One by one, with the hot bottle dangling on our finger, we marched off upstairs, to place them between the blankets, keeping our feet quite warm for most of the night. Fingers were dipped in the holy-water font, a sign of the cross and then on our knees in front of the bed for an ‘Our Father and a Hail Mary’ sealed with a goodnight kiss. Ah! We went to bed in faith we woke up with it. Frans thought he wouldn’t survive a cold night without any tucker so he managed to conceal a well-stuffed French roll under his pillow. Some of us sucked our thumbs, but Frans used his two last fingers of his left hand and rolled from side to side until he dropped off to sleep.
Some nights were so cold that the early dark morn were greeted with a cry of, ‘Look at my blanket, it’s all wet with dew’. Father Frost artfully decorated the windows with icy ‘flowers’ during the night.
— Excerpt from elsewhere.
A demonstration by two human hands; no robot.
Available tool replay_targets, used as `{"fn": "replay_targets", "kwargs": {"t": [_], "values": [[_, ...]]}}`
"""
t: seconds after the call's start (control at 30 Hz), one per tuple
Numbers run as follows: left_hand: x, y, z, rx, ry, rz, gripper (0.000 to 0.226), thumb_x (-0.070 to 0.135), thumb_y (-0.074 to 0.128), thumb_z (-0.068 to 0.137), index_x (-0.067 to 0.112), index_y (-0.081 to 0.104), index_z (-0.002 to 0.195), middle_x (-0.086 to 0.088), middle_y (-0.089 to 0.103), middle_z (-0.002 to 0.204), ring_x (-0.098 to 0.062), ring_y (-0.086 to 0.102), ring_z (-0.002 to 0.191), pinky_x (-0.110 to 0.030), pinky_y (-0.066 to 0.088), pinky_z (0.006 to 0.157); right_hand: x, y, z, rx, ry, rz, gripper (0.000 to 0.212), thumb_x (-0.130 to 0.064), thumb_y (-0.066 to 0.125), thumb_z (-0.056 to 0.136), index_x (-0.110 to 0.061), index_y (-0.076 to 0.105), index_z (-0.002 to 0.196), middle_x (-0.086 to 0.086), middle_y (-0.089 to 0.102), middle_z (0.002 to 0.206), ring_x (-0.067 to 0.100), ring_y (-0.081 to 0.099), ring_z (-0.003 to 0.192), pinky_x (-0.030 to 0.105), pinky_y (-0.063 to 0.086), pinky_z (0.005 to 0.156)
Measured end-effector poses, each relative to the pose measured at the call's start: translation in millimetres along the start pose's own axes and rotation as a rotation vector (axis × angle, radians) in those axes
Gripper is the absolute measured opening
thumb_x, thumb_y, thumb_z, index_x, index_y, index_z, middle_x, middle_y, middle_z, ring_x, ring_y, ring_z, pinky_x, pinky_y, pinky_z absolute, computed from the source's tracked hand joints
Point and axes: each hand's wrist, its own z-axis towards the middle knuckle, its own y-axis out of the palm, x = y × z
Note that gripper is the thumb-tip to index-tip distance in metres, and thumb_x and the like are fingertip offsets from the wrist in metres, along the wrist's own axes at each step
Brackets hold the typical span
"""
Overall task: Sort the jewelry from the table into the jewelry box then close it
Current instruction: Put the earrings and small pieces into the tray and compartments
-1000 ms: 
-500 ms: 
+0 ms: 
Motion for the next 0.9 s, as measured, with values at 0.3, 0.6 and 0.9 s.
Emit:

To look out we blew warm breath at close quarters to get a peeping hole for a view of the outside world.
We gazed upon backyards full of sheds and vegie plots in winter sleep, the larger wooden building was used as a dancing hall on the weekends, run by Mr.Faber.
We usually freshened ourselves at the waterbasin in our bedroom, with a handwasher and cold water, we didn’t have a hot water system. Sometimes it was that cold that the water in the pipes was frozen and not a drop came from the tap. Even the holy water in the font was covered with a fleece of ice.
Down in the kitchen, the stove was roaring and plates of steaming oatmeal porridge were waiting to fill our empty bellies.